Ibn Khaldun's ([1377] 2015: 63) aim becomes more explicit in Fourth Prefatory Discussion, titled "The influence of climate upon human character," where he says: "We have seen that Negroes are in general characterized by levity, excitability, and great emotionalism. They are found eager to dance whenever they hear a melody. They are everywhere described as stupid" (emphasis ours)7. In this section, he argues that "the real reason for these opinions" (Ibn Khaldun [1377] 2015: 63) is the influence of climate on these human beings. He does not forget to add that:

Al-Masudi undertook to investigate the reason for the levity, excitability, and emotionalism in Negroes, and attempted to explain it. However, he did no better than to report, on the authority of Galen and Ya'qub b. Ishaq al-Kindi, that the reason is a weakness of their brains which results in a weakness of their intellect. This is an inconclusive and unproven statement (Ibn Khaldun [1377] 2015: 64).
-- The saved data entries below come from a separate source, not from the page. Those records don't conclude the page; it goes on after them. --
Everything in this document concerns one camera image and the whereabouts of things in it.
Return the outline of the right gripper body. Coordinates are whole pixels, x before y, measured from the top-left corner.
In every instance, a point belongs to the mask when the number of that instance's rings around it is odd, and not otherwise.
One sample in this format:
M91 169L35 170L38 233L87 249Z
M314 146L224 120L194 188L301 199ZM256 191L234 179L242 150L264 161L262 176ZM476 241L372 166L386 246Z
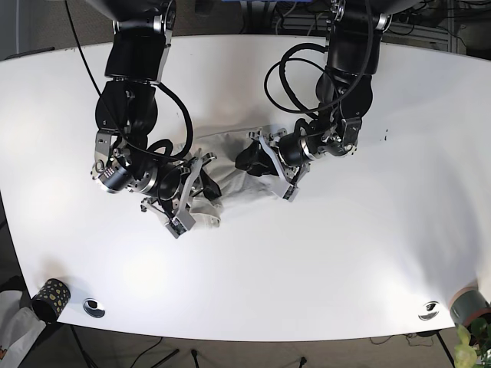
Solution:
M199 174L207 173L205 167L215 159L214 153L204 154L199 149L187 162L174 168L162 168L163 178L153 186L152 193L143 198L140 210L153 213L174 238L193 228L216 228L215 200L196 195L201 189Z

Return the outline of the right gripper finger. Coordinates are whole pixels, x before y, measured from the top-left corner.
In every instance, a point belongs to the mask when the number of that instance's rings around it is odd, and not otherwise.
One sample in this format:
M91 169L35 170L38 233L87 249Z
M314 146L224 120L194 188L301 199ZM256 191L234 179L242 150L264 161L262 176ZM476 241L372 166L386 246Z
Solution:
M201 189L196 193L196 196L203 195L209 201L217 200L222 196L219 185L213 181L205 172L199 174Z

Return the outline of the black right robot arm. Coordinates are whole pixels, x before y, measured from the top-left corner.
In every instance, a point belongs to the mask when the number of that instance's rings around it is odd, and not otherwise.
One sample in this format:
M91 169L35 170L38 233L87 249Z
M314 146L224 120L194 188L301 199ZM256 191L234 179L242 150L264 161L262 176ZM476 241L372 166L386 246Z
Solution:
M113 22L114 40L97 88L92 179L106 192L143 196L142 212L154 213L174 238L195 227L217 228L222 195L205 166L213 153L193 152L193 123L181 99L162 81L176 20L174 1L92 1ZM156 126L157 90L180 109L186 139L179 151L169 139L149 142Z

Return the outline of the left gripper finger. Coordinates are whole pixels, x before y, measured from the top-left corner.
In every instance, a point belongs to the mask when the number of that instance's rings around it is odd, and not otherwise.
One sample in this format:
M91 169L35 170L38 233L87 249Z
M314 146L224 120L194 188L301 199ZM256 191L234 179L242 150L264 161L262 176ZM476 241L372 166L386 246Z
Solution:
M235 161L238 170L248 173L250 176L260 177L269 174L269 164L266 154L258 147L244 149Z

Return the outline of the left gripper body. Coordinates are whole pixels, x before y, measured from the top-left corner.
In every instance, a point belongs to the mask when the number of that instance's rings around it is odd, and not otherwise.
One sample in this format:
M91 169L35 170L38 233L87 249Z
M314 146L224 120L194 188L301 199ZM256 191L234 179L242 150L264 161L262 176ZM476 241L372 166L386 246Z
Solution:
M307 136L287 133L286 129L279 129L276 133L264 133L258 129L249 131L248 138L258 142L259 150L272 161L278 175L272 191L279 198L293 202L299 192L300 180L310 171Z

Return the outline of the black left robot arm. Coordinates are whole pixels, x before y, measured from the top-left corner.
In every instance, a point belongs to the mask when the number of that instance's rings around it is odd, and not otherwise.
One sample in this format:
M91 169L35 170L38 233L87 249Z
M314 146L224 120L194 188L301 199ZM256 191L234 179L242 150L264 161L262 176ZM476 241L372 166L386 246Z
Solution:
M236 157L235 167L250 176L277 177L273 192L292 201L312 162L327 154L352 154L358 146L362 118L373 101L371 81L377 71L382 35L389 24L390 16L369 1L333 1L326 44L297 44L270 68L278 71L284 92L294 104L292 109L279 103L275 107L300 116L293 131L252 131L252 142ZM301 60L296 55L299 51L326 56L315 87L318 105L314 108L296 97L286 77L287 64Z

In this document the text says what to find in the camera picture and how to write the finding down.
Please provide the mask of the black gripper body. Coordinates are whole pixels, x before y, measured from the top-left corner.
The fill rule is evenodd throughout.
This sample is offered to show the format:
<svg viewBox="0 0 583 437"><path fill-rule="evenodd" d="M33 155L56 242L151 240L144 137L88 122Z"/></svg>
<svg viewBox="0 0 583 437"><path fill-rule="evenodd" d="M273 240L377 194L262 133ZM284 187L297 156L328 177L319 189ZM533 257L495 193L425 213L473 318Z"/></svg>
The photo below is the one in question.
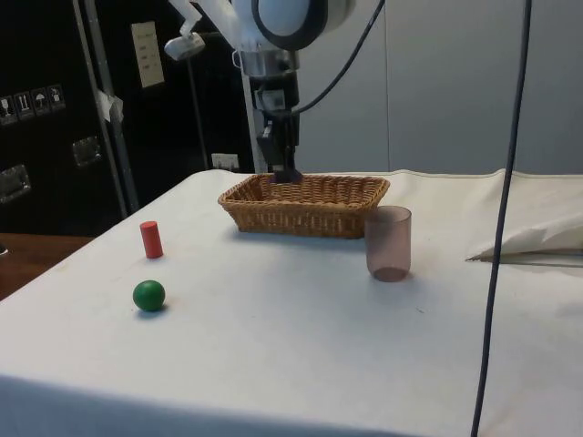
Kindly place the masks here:
<svg viewBox="0 0 583 437"><path fill-rule="evenodd" d="M251 102L255 109L270 111L291 110L299 105L299 86L296 73L275 77L250 77Z"/></svg>

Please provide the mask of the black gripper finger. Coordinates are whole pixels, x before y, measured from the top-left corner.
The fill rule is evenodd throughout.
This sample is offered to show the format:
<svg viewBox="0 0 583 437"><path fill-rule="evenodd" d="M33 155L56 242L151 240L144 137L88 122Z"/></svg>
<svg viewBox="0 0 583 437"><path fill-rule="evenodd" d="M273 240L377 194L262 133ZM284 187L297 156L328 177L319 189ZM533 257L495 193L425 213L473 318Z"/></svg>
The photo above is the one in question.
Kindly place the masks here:
<svg viewBox="0 0 583 437"><path fill-rule="evenodd" d="M300 117L291 116L286 121L286 146L285 146L285 173L288 178L299 178L301 173L295 164L295 151L299 144Z"/></svg>
<svg viewBox="0 0 583 437"><path fill-rule="evenodd" d="M265 118L257 134L261 152L273 172L285 169L285 127L280 120Z"/></svg>

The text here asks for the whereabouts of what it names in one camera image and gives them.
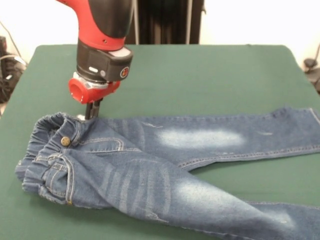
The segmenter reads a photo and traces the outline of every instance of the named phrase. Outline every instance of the background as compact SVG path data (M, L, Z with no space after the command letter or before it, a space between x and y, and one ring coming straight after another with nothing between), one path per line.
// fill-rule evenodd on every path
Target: background
M23 59L39 45L76 44L78 21L55 0L1 0L0 21L11 32ZM303 67L320 42L319 0L206 0L200 44L285 45ZM0 35L8 37L0 26ZM11 42L8 50L16 53Z

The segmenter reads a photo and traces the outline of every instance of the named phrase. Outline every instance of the green tablecloth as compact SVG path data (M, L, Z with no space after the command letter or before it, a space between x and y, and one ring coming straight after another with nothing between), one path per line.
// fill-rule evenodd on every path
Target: green tablecloth
M268 113L320 100L284 46L131 46L122 86L101 103L104 117ZM14 175L35 122L56 112L84 114L68 80L75 45L40 46L0 120L1 240L206 240L201 233L132 219L112 210L61 206L22 191ZM319 155L217 163L192 173L251 201L320 205Z

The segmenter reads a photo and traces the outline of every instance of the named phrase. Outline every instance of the elastic waistband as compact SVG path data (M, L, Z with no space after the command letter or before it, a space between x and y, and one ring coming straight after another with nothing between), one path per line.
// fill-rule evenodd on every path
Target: elastic waistband
M19 161L15 168L17 178L23 182L26 171L32 163L46 162L50 156L62 153L63 149L78 143L81 132L81 122L75 117L66 113L58 112L53 115L46 115L40 118L32 131L24 158ZM41 179L48 165L37 164L35 175Z

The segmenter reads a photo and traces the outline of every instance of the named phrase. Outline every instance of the pant leg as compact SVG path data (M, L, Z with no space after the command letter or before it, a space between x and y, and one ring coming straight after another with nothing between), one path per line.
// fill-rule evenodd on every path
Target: pant leg
M102 119L143 152L191 171L215 162L252 161L320 151L320 121L311 108L268 114Z
M144 152L67 149L50 162L30 165L23 189L32 192L35 185L41 197L58 204L116 208L139 220L225 240L320 239L318 208L245 202Z

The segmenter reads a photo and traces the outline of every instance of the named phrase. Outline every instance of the jeans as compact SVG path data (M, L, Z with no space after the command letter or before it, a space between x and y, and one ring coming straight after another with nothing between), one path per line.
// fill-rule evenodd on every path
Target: jeans
M319 240L320 208L248 202L189 173L216 162L319 153L319 116L284 107L81 121L59 112L37 121L15 174L24 191L57 204L116 208L225 240Z

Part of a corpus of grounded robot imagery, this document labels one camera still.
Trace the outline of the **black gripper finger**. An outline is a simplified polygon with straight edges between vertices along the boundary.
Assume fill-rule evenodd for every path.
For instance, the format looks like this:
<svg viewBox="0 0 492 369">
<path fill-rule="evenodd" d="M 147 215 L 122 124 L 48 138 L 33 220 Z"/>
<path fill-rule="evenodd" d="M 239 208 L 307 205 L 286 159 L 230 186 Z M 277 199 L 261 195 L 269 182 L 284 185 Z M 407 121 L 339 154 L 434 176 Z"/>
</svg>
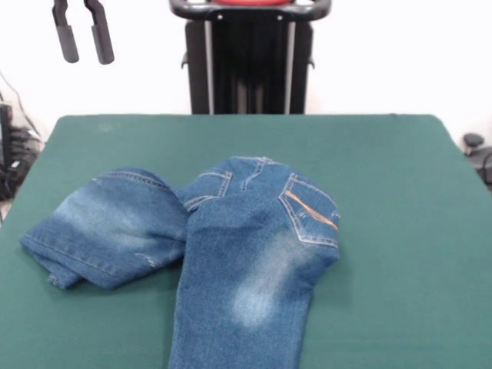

As readers carefully move from one section to another, it becomes clear that Ibn Khaldun aims to refutes almost all generalizations regarding racial stereotypes of his time. Following in the footsteps of Greek philosopher Hippocrates and Muslim philosopher Ibn Sina (Avicenna), Ibn Khaldun does not believe in the biological or genealogical nature of races or even skin-colors. He believes that the skin color that has widely been attributed to race is nothing but a product of the heat and cold associated with different climates:

The black skin common to the inhabitants of the first and second zones is the result of the composition of the air in which they live, and which comes about under the influence of the greatly increased heat in the south. The sun is at the zenith there twice a year at short intervals. In all seasons, the sun is in culmination for a long time. The light of the sun, therefore, is plentiful. People there have to go through a very severe summer, and their skins turn black because of the excessive heat. Something similar happens in the two corresponding zones to the north, the seventh and sixth zones. There, a white skin is common among the inhabitants, likewise the result of the composition of the air in which they live, and which comes about under the influence of the excessive cold in the north.... In consequence, the colour of the inhabitants is white, and they tend to have little body hair. Further consequences of the excessive cold are blue eyes, freckled skin, and blond hair. (Ibn Khaldun [1377] 2015: 59-60)

The same heat and climate, Ibn Khaldun ([1377] 2015: 64) observes, also affect people's "levity, excitability, and emotionalism" and all other attributes ascribed to them. To put it in a more scientific way, he suggests that the observed empirical relationship between races and their qualities are spurious relationships caused by the effect of climate and other structural forces. There is nothing inherent with these racial groups.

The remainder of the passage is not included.